Internet Memory Web Archive : Sample of 2,6 millions URLs
The IMF takes into account the quality of archived web sites. The quality is assured by a visual inspection: comparing the site in Internet with the archived site in IMF servers.
In order to improve that process, IMF is trying to develop an application, using the Pagelyzer developed UPMC, which compares two images. These two images are produced by Selenium based framework (V.2.24.1) by taking two snapshots: ideally, one is taken from the archive access and the second from the live.
- Load live page, take screen shot (Selenium + Firefox headless)
- Load web page from archive, take screen shot (Selenium + Firefox headless)
- Visual comparison of screenshots (Pagelyzer)
- Produce the output result file (score of comparison)
The difference between the previous multi-node experiment is in the deployment of the selenium tool (previously on a separate cluster). Now, the Selenium + headless Firefox is run on every processing machine.
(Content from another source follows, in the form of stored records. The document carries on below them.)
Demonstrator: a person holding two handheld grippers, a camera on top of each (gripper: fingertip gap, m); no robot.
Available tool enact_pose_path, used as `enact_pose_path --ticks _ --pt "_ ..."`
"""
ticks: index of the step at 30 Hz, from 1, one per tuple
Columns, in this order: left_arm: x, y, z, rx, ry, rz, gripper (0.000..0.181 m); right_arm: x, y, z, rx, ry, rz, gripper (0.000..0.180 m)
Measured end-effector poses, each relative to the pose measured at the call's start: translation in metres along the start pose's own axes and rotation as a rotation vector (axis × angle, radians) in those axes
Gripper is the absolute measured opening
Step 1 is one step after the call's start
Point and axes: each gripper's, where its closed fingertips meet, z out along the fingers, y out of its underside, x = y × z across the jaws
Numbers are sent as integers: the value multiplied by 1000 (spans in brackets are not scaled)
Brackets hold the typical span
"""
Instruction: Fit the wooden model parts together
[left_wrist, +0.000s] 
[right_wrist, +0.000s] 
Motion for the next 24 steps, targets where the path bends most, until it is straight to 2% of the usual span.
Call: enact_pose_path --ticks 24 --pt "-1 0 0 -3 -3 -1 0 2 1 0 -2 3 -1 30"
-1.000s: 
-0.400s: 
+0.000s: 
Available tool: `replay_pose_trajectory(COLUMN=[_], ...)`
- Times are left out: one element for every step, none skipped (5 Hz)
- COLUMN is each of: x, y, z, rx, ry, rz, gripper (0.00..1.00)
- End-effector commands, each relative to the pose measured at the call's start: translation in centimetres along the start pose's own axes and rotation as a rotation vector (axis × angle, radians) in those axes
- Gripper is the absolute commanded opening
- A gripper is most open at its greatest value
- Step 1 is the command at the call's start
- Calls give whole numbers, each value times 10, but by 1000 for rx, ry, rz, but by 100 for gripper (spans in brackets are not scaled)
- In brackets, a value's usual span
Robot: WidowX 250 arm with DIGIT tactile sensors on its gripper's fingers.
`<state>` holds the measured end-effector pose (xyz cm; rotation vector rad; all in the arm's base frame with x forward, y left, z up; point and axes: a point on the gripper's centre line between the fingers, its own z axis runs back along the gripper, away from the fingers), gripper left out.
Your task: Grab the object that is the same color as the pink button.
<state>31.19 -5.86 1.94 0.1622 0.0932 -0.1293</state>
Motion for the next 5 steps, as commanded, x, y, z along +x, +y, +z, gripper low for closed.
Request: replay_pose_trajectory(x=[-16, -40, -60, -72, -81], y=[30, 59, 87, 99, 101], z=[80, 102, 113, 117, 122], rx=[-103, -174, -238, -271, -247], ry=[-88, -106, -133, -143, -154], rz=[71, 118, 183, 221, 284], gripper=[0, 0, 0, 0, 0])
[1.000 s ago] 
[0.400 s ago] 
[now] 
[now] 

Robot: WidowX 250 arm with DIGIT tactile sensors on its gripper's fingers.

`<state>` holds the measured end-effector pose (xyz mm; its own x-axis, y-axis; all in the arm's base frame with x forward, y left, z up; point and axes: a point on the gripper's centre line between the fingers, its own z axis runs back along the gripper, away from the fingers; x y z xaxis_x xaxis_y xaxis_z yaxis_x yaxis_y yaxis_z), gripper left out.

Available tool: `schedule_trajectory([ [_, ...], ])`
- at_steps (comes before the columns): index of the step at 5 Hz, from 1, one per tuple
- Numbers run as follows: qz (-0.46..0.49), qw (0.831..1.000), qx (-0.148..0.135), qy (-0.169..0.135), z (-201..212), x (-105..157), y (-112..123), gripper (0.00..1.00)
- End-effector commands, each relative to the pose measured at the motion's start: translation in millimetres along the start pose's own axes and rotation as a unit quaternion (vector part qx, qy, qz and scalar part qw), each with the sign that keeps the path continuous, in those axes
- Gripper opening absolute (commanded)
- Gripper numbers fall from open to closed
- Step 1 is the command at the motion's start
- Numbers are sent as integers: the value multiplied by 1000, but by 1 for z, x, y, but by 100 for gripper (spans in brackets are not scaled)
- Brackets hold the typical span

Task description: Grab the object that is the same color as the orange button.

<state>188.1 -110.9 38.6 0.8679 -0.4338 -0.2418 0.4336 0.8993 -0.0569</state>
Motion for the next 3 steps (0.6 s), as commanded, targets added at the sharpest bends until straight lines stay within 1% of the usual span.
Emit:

The requirements are to be able to process large amount of URLs (comparisons) in a reasonable time (days) on the available infrastructure (mid-size cluster, see description of platform in the evaluation). The previous experiments showed that the comparison using Pagelyzer is very time consuming (2s), the rendering of a page as well (2s). So we use these values as a goal. Closer analysis showed that page rendering of a page consists of three components:
- Getting the source of a page (depends on the speed of the connection, saturation of link, speed of remote web server)
- Rendering the page (depends on the speed of the local machine running headless Firefox)
- Getting the snapshot (depends on the size of the page)
Note that 1. can not be addressed by any optimization.
The outcome of this experiment is the frequency of scores coming from Pagelyzer that helps assess the quality of the crawl.